What this looks like in practice
The Socratic move here is not to stop using feed ads. It is to refuse to run them unexamined. Concretely, that means treating your feed and your landing pages as a single system that has to agree, and checking that agreement rather than assuming it.
AdAlign scores ad-to-page congruence across visual match, content consistency, and tone, on a 1 to 10 scale. For feed ads, that means you can take the copy the model is generating from your feed, set it against the page it routes to, and see where the two diverge before the divergence costs you. You are not auditing a copywriter anymore. You are auditing the agreement between what your feed says, what the model makes of it, and what your page finally delivers. The failure modes are specific and findable: a feed attribute the model leans on that your page never mentions, a tone the generated ad strikes that your page does not match, a product benefit the model surfaces that the page buries. None of these are exotic. They are the ordinary ways a post-click experience breaks, arriving through a new door. If you have ever seen a high CTR page that refused to convert, you already know the shape of the problem. Feed ads just remove the copywriter who used to catch it.

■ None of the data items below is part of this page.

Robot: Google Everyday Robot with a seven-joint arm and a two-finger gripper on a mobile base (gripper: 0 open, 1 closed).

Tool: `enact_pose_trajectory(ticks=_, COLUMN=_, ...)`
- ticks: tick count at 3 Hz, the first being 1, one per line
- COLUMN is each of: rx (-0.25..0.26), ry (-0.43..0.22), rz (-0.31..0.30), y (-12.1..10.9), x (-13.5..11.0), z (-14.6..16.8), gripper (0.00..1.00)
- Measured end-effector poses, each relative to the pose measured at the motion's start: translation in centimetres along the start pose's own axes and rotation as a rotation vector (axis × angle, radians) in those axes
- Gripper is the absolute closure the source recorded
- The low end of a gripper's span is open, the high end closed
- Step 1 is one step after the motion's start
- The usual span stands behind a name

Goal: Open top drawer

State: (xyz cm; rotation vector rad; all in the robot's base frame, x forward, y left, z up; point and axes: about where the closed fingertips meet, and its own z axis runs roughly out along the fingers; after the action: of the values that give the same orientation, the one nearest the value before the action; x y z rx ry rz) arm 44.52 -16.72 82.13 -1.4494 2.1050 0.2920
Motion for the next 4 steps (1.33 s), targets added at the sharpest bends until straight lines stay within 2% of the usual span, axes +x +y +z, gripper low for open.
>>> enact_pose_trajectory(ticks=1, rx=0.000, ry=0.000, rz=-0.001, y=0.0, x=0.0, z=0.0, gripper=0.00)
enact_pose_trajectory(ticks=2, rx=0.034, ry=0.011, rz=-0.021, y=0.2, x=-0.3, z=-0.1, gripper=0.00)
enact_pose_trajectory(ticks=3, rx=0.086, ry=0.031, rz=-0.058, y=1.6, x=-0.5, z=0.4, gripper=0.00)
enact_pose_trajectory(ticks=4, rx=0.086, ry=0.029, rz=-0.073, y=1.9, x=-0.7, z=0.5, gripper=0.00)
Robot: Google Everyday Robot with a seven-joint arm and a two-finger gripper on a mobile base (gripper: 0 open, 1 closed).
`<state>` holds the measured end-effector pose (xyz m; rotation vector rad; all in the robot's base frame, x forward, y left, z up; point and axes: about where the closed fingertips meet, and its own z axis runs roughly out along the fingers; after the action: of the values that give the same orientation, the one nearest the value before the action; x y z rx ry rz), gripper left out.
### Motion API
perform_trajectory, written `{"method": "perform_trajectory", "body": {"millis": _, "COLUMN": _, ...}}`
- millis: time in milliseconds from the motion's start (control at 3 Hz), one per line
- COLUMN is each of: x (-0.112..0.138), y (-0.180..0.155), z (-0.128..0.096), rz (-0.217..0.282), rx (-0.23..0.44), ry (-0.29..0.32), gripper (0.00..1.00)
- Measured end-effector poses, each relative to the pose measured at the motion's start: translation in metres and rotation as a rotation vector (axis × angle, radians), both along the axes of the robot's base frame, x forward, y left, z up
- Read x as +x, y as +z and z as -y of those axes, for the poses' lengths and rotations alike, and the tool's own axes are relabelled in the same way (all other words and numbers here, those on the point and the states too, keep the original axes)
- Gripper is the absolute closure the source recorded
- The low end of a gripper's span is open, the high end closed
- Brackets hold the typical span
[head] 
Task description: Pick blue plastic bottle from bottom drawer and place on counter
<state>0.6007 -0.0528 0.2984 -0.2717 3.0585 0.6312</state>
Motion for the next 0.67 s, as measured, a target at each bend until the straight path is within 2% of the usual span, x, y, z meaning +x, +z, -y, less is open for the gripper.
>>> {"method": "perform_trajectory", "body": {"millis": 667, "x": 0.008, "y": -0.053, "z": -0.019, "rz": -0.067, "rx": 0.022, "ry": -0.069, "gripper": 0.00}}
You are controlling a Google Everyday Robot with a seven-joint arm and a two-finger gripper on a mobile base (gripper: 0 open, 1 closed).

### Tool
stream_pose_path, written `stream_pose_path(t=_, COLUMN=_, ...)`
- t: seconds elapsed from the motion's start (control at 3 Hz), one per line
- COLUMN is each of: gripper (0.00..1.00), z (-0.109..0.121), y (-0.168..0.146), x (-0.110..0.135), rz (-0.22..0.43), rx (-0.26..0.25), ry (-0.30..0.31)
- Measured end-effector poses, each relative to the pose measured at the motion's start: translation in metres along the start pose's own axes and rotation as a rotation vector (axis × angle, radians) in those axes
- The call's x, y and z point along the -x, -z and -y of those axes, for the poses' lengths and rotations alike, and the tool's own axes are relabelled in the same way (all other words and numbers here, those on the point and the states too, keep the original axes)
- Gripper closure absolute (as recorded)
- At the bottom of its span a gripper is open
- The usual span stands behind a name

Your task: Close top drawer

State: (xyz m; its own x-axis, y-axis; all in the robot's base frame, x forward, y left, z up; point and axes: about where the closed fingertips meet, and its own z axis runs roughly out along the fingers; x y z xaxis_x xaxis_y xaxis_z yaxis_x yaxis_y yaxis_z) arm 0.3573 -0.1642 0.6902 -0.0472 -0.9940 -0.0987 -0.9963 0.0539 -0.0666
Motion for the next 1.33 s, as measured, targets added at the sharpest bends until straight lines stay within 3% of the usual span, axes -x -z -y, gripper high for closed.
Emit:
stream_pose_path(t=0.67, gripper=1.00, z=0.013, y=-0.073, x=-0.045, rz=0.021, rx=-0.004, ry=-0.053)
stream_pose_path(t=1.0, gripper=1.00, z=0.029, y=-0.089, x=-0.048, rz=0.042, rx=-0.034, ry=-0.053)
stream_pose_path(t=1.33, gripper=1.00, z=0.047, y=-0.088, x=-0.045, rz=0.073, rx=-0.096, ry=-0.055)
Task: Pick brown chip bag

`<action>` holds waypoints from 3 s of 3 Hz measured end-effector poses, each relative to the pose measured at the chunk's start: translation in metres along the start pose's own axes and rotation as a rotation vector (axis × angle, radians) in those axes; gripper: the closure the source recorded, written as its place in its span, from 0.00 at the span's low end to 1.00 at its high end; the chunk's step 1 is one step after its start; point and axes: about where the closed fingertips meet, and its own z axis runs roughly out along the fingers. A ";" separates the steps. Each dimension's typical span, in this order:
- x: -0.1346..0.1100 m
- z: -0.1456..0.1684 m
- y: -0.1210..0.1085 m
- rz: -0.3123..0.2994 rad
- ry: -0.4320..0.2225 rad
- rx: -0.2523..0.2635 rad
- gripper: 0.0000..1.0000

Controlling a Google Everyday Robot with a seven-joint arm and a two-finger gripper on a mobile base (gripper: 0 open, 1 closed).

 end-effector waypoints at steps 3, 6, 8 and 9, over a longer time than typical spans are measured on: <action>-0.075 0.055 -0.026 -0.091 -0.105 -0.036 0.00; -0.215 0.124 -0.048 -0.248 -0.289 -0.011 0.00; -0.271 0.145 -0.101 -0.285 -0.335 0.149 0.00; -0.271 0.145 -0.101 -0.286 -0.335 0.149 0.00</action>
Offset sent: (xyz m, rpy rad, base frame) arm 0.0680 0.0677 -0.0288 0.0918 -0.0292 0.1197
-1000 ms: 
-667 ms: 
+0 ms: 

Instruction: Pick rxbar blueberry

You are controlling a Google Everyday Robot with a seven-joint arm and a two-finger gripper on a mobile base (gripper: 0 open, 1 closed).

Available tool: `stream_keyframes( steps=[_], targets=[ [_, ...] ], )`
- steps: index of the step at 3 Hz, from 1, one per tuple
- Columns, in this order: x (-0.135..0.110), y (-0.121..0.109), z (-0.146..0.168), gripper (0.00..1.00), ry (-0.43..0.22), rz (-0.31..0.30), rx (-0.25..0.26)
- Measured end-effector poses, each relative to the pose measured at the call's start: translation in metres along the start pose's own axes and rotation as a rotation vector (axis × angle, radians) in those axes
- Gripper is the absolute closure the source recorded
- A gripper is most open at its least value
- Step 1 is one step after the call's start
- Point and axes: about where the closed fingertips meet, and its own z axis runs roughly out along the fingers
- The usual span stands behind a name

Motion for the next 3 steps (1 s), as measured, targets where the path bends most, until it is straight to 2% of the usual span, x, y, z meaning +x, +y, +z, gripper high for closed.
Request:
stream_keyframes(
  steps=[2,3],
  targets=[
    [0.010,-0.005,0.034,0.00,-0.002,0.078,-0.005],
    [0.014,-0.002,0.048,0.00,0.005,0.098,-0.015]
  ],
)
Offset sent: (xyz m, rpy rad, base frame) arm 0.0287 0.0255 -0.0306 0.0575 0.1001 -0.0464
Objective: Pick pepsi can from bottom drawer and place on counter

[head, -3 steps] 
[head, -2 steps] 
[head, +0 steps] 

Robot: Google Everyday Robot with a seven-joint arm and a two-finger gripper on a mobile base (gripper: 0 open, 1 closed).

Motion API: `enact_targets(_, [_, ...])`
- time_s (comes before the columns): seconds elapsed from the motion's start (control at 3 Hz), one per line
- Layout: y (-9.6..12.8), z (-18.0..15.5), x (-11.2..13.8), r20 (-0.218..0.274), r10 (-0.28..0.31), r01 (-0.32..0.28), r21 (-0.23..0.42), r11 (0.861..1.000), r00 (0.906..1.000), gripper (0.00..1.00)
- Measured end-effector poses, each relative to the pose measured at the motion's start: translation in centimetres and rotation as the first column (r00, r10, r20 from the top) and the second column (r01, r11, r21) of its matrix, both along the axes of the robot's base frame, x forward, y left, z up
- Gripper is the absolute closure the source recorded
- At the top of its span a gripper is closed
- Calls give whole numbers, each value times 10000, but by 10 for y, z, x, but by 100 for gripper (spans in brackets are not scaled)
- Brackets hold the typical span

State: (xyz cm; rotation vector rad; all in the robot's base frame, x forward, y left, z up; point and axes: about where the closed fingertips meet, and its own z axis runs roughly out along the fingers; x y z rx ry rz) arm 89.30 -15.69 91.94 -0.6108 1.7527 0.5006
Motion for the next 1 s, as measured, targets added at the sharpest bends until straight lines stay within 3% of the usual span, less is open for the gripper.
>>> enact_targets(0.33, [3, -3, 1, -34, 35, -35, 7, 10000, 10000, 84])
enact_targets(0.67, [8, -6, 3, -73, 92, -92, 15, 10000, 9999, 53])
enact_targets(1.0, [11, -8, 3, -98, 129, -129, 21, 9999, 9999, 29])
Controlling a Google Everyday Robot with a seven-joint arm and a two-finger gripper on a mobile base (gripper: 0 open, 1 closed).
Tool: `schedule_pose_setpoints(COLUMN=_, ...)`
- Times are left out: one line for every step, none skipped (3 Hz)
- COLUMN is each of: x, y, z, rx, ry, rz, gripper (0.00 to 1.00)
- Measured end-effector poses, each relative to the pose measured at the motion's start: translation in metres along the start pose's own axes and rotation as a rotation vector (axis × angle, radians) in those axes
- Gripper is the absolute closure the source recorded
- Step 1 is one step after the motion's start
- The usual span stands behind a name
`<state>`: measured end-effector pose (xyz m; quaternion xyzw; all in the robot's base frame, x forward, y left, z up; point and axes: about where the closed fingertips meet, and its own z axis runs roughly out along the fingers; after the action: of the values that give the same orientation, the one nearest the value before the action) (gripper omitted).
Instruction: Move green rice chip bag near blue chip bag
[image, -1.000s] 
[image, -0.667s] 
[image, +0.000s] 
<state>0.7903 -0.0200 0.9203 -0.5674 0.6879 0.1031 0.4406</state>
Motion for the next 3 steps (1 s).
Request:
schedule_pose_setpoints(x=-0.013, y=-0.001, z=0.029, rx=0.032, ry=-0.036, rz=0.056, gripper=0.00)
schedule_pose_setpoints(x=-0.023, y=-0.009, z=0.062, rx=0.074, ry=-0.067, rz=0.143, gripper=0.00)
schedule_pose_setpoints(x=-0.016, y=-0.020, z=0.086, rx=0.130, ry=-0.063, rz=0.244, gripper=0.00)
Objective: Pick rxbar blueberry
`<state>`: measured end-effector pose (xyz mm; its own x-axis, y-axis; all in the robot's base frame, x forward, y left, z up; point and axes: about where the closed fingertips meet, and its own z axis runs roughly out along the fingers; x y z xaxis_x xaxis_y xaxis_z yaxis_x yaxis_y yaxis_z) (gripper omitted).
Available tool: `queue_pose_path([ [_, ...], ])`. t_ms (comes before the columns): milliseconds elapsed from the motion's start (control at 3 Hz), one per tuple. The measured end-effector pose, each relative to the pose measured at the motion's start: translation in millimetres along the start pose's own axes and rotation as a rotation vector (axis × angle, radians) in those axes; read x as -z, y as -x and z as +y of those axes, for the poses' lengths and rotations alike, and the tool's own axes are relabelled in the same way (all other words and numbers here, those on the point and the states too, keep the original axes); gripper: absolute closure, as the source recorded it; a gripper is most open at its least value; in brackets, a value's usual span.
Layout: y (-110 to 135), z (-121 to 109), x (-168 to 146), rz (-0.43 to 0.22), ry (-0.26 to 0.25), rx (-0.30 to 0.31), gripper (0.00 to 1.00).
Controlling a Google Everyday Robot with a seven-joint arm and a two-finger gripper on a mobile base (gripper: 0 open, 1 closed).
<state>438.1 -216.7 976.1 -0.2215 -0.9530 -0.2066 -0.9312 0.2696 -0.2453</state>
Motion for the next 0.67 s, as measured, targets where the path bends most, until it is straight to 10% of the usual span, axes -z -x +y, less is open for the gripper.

The honest framing is that automation did not remove the need for examination. It moved the examination downstream, from writing the ad to verifying the match. The teams that thrive on feed ads will be the ones who treat the generated copy as a claim to be checked, not a result to be banked.
Find out in 60 seconds whether your ads and landing pages are actually saying the same thing. Run your free ad alignment audit, three analyses, no card required. For the platform-policy version of this same question, where Google now ties ad serving to brand clarity, read how we'd fix Google's limited ad serving risk in 24 hours. And for the groundwork, see what is ad-to-page congruence.
Frequently asked questions
What are ChatGPT feed ads? ChatGPT feed ads are product-feed campaigns launched by OpenAI on June 12, 2026. Advertisers upload a feed of between 1,000 and 2 million products, and the ad's title and description are generated directly from the feed. The ads surface contextually inside conversations rather than against keywords.
Who writes the copy in a ChatGPT feed ad? The model does. It assembles the ad title and description from your product feed data per conversation, rather than a copywriter drafting fixed lines. You author the feed; the system authors the sentence. That split is why verifying the message against your landing page matters more, not less.
How do I keep feed ads aligned with my landing page? Treat the feed, the generated ad, and the landing page as one system that has to agree. Take the copy the model produces from your feed, set it against the page it routes to, and score the congruence across visual, content, and tone before divergence costs conversions. AdAlign does this on a 1 to 10 scale.
Do higher click-through rates from feed ads mean better performance? Not on their own. A higher CTR means more people believed the generated promise enough to click. If the landing page does not deliver that promise, a higher CTR simply scales the mismatch. Click-through rate measures persuasion, not whether the page honors what the ad implied.